**Problem to solve**: From the first line of the material below to the line containing "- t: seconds", repeat every line exactly and add nothing.
─── Input data
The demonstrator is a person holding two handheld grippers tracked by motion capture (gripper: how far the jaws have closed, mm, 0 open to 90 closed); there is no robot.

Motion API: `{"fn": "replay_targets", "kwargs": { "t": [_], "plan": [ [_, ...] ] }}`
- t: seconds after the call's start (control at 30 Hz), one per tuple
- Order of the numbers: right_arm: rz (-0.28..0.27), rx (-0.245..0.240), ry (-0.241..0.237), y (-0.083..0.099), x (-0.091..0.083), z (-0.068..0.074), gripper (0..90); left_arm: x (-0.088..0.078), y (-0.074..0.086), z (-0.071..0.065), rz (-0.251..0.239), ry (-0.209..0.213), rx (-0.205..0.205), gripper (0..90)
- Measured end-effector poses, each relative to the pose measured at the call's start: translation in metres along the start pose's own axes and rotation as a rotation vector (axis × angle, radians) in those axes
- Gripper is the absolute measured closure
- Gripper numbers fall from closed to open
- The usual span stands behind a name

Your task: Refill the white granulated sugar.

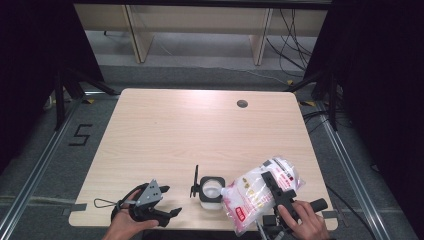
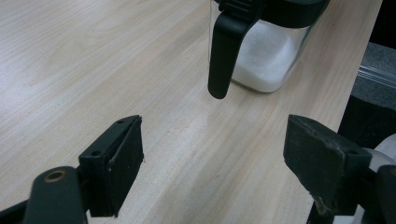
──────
**Exercise result**:
The demonstrator is a person holding two handheld grippers tracked by motion capture (gripper: how far the jaws have closed, mm, 0 open to 90 closed); there is no robot.

Motion API: `{"fn": "replay_targets", "kwargs": { "t": [_], "plan": [ [_, ...] ] }}`
- t: seconds after the call's start (control at 30 Hz), one per tuple

Nothing remains to be added to the exercise.